[Task prompt] Write each line of the material exactly as given, from the top through the line that contains "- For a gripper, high", and omit all pictures.

[Recorded data]
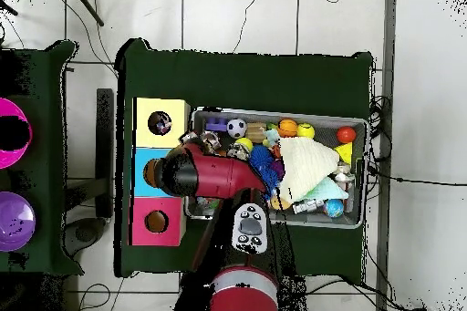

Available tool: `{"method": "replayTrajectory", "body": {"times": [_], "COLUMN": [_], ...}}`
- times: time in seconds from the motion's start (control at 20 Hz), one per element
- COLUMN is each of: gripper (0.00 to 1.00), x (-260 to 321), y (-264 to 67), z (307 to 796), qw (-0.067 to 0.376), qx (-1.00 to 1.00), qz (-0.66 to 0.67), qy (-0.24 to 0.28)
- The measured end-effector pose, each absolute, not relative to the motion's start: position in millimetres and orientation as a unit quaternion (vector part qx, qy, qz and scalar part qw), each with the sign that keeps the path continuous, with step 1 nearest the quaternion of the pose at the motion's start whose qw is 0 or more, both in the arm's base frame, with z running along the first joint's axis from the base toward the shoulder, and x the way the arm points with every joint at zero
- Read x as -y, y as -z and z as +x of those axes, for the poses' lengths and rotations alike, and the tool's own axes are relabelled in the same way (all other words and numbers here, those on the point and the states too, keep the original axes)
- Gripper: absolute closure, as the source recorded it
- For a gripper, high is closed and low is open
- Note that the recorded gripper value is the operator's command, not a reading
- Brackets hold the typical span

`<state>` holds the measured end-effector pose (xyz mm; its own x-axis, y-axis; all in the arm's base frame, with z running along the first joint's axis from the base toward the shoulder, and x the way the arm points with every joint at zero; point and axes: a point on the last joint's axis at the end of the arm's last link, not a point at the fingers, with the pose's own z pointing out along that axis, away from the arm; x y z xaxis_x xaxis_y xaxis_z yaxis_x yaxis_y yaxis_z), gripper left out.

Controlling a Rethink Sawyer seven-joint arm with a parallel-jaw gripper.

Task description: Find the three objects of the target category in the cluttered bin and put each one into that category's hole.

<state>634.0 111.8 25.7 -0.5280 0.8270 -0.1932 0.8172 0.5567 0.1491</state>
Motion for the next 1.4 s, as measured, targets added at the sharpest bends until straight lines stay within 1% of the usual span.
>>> {"method": "replayTrajectory", "body": {"times": [0.35, 0.5, 0.7, 0.85, 1.1, 1.4], "gripper": [0.0, 0.0, 0.0, 0.0, 0.0, 0.0], "x": [-107.4, -96.9, -87.5, -74.2, -60.0, -43.3], "y": [-34.1, -53.6, -72.5, -93.8, -114.0, -138.9], "z": [609.8, 610.4, 615.2, 625.3, 636.0, 647.2], "qw": [0.11, 0.121, 0.125, 0.125, 0.126, 0.148], "qx": [-0.873, -0.87, -0.867, -0.863, -0.859, -0.85], "qz": [0.475, 0.479, 0.483, 0.489, 0.496, 0.504], "qy": [-0.009, -0.003, 0.004, 0.016, 0.026, 0.024]}}
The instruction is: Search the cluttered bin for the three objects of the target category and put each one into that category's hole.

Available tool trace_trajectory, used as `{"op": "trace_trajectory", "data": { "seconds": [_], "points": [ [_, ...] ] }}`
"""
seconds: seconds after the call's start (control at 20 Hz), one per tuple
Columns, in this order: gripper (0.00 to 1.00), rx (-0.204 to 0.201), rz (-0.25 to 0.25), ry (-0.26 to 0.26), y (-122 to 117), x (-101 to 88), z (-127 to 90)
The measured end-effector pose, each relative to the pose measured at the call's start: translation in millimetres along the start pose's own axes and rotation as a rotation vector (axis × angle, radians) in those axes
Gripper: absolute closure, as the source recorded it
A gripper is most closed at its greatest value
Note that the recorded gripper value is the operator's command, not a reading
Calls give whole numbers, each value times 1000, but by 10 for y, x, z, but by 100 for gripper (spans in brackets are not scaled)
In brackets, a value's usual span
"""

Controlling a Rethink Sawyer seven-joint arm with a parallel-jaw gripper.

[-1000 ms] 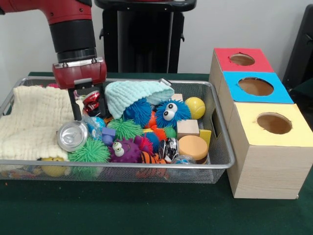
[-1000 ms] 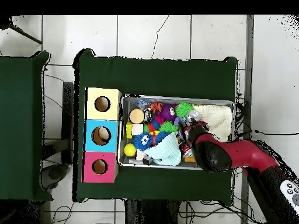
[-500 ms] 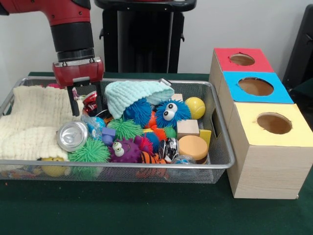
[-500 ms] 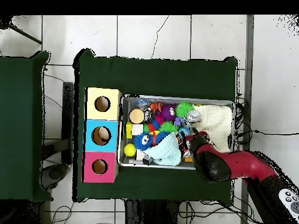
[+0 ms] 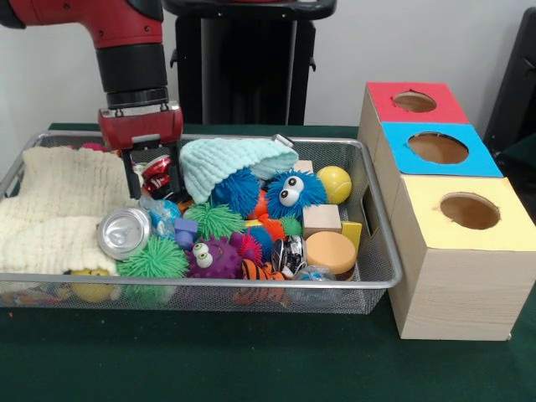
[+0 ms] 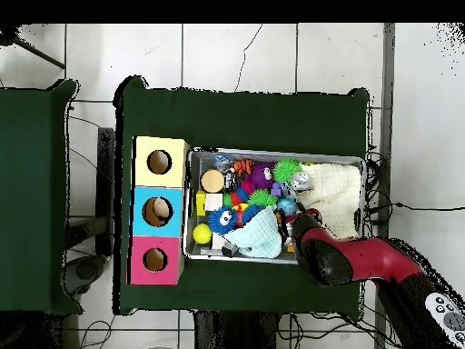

[Problem solution]
Available tool: `{"method": "replayTrajectory", "body": {"times": [_], "COLUMN": [_], ...}}`
- times: time in seconds from the motion's start (control at 20 Hz), one per element
- COLUMN is each of: gripper (0.00 to 1.00), x (-260 to 321), y (-264 to 67), z (307 to 796), qw (-0.067 to 0.376), qx (-1.00 to 1.00), qz (-0.66 to 0.67), qy (-0.24 to 0.28)
- The measured end-effector pose, each absolute, not relative to the motion's start: position in millimetres and orientation as a unit quaternion (vector part qx, qy, qz and scalar part qw), each with the sign that keeps the path continuous, with step 1 nearest the quaternion of the pose at the motion's start whose qw is 0 or more, both in the arm's base frame, with z running along the first joint's axis from the base toward the shoulder, and x the way the arm points with every joint at zero
- Read x as -y, y as -z and z as +x of those axes, for the poses' lengths and rotations alike, and the tool's own axes are relabelled in the same way (all other words and numbers here, those on the point and the states too, keep the original axes)
- Gripper: absolute closure, as the source recorded it
- For a gripper, high is closed and low is open

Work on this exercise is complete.